Required action :: Work through the entries below line by line and give the number of lines with the string "target", nothing else.

Segment Open

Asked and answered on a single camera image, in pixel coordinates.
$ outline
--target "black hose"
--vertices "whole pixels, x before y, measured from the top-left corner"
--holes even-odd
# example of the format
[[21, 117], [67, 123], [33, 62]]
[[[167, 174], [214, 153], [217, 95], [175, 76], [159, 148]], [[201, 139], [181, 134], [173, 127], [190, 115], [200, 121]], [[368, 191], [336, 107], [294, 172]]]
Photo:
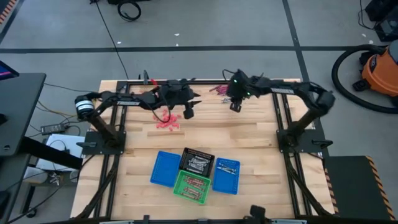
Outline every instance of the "black hose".
[[398, 114], [398, 108], [388, 108], [385, 106], [379, 106], [379, 105], [375, 105], [373, 103], [364, 101], [364, 100], [360, 99], [359, 97], [355, 96], [354, 94], [350, 93], [340, 83], [340, 80], [338, 79], [338, 69], [339, 69], [341, 63], [343, 62], [343, 60], [346, 59], [351, 54], [353, 54], [355, 52], [363, 51], [363, 50], [367, 50], [373, 54], [383, 54], [386, 49], [383, 47], [378, 47], [378, 46], [371, 45], [371, 44], [364, 44], [364, 45], [359, 45], [359, 46], [353, 47], [352, 49], [347, 50], [342, 55], [340, 55], [340, 57], [338, 57], [335, 64], [333, 65], [333, 68], [331, 69], [331, 80], [333, 81], [333, 84], [335, 84], [337, 91], [339, 91], [345, 98], [351, 100], [352, 102], [356, 103], [359, 106], [365, 107], [369, 110], [381, 112], [381, 113]]
[[[124, 4], [132, 4], [134, 7], [136, 7], [138, 9], [138, 15], [136, 17], [130, 17], [126, 12], [123, 12], [121, 10], [122, 5]], [[141, 8], [139, 7], [139, 5], [133, 1], [133, 0], [123, 0], [118, 4], [118, 13], [119, 16], [122, 17], [122, 19], [124, 19], [125, 21], [128, 22], [132, 22], [132, 21], [136, 21], [138, 18], [141, 17]]]

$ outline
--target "black tray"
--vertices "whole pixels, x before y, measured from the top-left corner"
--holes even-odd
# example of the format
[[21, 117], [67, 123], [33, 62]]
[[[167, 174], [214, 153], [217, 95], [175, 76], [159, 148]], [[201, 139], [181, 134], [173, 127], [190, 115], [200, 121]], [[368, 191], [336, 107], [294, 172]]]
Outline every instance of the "black tray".
[[[214, 158], [215, 156], [213, 155], [197, 151], [194, 149], [189, 149], [186, 147], [184, 149], [184, 152], [182, 153], [180, 169], [192, 172], [194, 174], [199, 174], [205, 177], [209, 177], [211, 174], [211, 169], [213, 168]], [[190, 165], [190, 161], [192, 161], [192, 159], [195, 159], [200, 162], [206, 162], [206, 161], [208, 162], [202, 163], [204, 164], [203, 167], [201, 166], [195, 167]]]

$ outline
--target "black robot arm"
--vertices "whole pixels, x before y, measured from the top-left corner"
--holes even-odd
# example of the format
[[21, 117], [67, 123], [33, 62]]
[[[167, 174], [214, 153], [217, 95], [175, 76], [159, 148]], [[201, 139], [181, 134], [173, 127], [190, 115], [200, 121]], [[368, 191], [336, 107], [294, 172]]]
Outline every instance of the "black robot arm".
[[[256, 76], [249, 78], [241, 70], [238, 70], [231, 77], [226, 94], [231, 97], [230, 109], [240, 112], [241, 103], [246, 98], [251, 96], [259, 98], [269, 93], [297, 95], [303, 99], [308, 107], [308, 111], [304, 116], [286, 130], [285, 141], [292, 147], [297, 145], [297, 138], [304, 132], [304, 129], [315, 119], [327, 114], [335, 102], [335, 97], [331, 91], [326, 91], [315, 83], [285, 82]], [[312, 93], [317, 93], [318, 95], [315, 100], [310, 97]]]
[[[102, 93], [88, 93], [78, 96], [75, 100], [76, 112], [80, 121], [91, 123], [102, 135], [104, 143], [109, 147], [119, 144], [118, 135], [114, 126], [108, 125], [101, 118], [107, 108], [115, 105], [119, 106], [139, 106], [144, 110], [156, 110], [161, 106], [167, 106], [172, 110], [176, 105], [184, 105], [184, 118], [193, 117], [193, 106], [200, 101], [190, 101], [194, 97], [200, 96], [193, 92], [187, 84], [188, 80], [167, 80], [162, 86], [157, 86], [151, 91], [140, 94], [135, 93], [113, 93], [104, 91]], [[95, 108], [92, 100], [102, 99], [102, 103]]]

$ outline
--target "vacuum hose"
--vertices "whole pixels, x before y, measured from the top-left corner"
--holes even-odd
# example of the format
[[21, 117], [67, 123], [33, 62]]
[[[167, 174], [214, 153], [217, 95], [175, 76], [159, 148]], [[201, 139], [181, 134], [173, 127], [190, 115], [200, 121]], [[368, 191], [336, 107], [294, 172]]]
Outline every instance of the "vacuum hose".
[[369, 51], [373, 54], [383, 54], [385, 51], [385, 48], [378, 47], [378, 46], [371, 45], [371, 44], [364, 44], [364, 45], [359, 45], [359, 46], [353, 47], [352, 49], [349, 49], [346, 52], [344, 52], [342, 55], [340, 55], [340, 57], [338, 57], [335, 64], [333, 65], [333, 68], [331, 69], [331, 79], [333, 81], [333, 84], [335, 84], [337, 91], [339, 91], [345, 98], [351, 100], [352, 102], [356, 103], [359, 106], [365, 107], [369, 110], [381, 112], [381, 113], [398, 114], [398, 108], [388, 108], [385, 106], [379, 106], [379, 105], [375, 105], [373, 103], [364, 101], [364, 100], [360, 99], [359, 97], [355, 96], [354, 94], [350, 93], [340, 83], [340, 80], [338, 79], [338, 69], [339, 69], [341, 63], [343, 62], [343, 60], [346, 59], [351, 54], [353, 54], [355, 52], [363, 51], [363, 50]]

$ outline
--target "black desk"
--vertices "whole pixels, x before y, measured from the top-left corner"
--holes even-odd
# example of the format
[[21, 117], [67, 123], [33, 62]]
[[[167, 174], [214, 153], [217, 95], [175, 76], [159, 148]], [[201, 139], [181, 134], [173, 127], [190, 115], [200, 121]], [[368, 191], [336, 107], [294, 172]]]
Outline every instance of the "black desk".
[[[5, 114], [8, 121], [0, 125], [0, 150], [4, 154], [14, 154], [21, 145], [22, 138], [29, 125], [37, 100], [39, 99], [45, 80], [45, 74], [21, 74], [20, 77], [0, 81], [0, 113]], [[12, 101], [19, 96], [20, 102]], [[0, 190], [20, 182], [24, 177], [29, 163], [30, 154], [17, 154], [1, 158]], [[21, 183], [11, 187], [8, 205], [0, 224], [6, 223], [11, 214]]]
[[0, 224], [9, 219], [30, 155], [74, 169], [81, 167], [82, 159], [25, 137], [45, 76], [44, 73], [22, 73], [0, 81], [0, 113], [7, 118], [0, 125], [0, 190], [18, 183], [7, 190], [9, 200]]

Segment Closed

Task output :: 5